DATA BLOCK>
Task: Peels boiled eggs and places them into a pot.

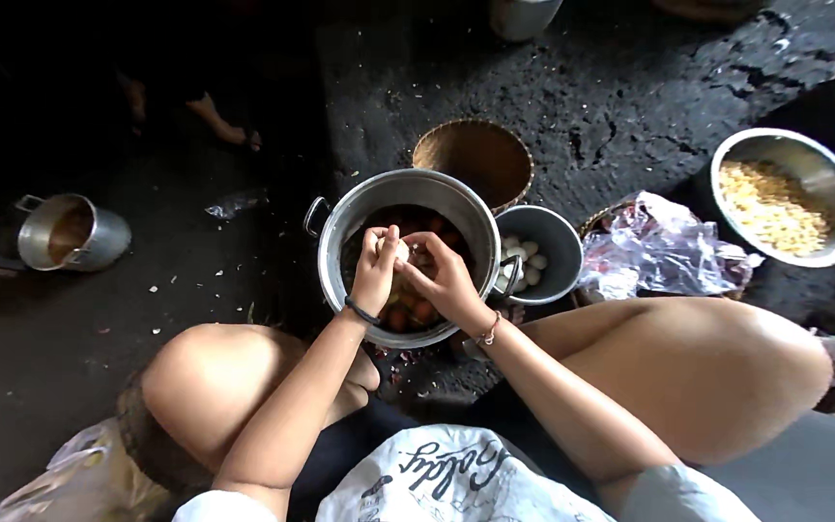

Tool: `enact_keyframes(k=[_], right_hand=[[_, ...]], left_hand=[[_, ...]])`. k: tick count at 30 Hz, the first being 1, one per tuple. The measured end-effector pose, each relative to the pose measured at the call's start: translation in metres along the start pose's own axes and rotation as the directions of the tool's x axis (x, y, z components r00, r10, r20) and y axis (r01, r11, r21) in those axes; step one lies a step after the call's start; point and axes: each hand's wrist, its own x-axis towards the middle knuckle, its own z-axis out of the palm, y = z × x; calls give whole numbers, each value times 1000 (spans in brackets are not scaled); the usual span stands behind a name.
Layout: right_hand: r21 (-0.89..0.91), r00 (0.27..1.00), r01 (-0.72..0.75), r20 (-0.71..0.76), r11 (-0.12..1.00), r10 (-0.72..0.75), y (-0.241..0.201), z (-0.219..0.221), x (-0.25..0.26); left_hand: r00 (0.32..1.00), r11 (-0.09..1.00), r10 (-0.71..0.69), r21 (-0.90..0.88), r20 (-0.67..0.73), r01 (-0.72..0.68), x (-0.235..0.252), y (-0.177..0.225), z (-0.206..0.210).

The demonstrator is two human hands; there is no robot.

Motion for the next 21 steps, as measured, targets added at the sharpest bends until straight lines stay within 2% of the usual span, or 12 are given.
enact_keyframes(k=[8, 12, 17, 21], right_hand=[[-6, 999, 10, -45, 1000, -10, 3, 3, -3], [-6, 999, 5, -40, 1000, -6, 1, 1, -3], [-71, 996, 89, -25, 993, -91, 4, -2, -1], [-83, 992, 101, -64, 991, -107, 3, -2, -2]], left_hand=[[993, 997, -52, -61, -109, 45, 2, 2, 9], [985, 972, -157, -189, -75, 141, 4, 0, 10], [964, 872, -266, -420, 24, 251, 4, 1, 10], [958, 834, -276, -478, 74, 277, 2, 9, 11]])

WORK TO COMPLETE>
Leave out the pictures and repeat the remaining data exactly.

ANSWER FOR THE TASK>
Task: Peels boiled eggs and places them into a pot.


Tool: `enact_keyframes(k=[_], right_hand=[[_, ...]], left_hand=[[_, ...]])`. k: tick count at 30 Hz, the first being 1, one per tuple. The measured end-effector pose, each relative to the pose measured at the call's start: translation in metres along the start pose's own axes and rotation as the directions of the tool's x axis (x, y, z components r00, r10, r20) and y axis (r01, r11, r21) in those axes; step one lies a step after the call's start; point and axes: each hand's wrist, its own x-axis towards the middle knuckle, its own z-axis out of the palm, y = z × x; calls give whole numbers, each value times 1000 (spans in brackets are not scaled); the usual span stands behind a name.
Layout: right_hand: r21 (-0.89..0.91), r00 (0.27..1.00), r01 (-0.72..0.75), r20 (-0.71..0.76), r11 (-0.12..1.00), r10 (-0.72..0.75), y (-0.241..0.201), z (-0.219..0.221), x (-0.25..0.26); left_hand: r00 (0.32..1.00), r11 (-0.09..1.00), r10 (-0.71..0.69), r21 (-0.90..0.88), r20 (-0.67..0.73), r01 (-0.72..0.68), x (-0.235..0.252), y (-0.177..0.225), z (-0.206..0.210).

The demonstrator is two human hands; there is no robot.

Motion for the next 21 steps, as measured, targets added at the sharpest bends until straight lines stay within 2% of the usual span, or 12 are given.
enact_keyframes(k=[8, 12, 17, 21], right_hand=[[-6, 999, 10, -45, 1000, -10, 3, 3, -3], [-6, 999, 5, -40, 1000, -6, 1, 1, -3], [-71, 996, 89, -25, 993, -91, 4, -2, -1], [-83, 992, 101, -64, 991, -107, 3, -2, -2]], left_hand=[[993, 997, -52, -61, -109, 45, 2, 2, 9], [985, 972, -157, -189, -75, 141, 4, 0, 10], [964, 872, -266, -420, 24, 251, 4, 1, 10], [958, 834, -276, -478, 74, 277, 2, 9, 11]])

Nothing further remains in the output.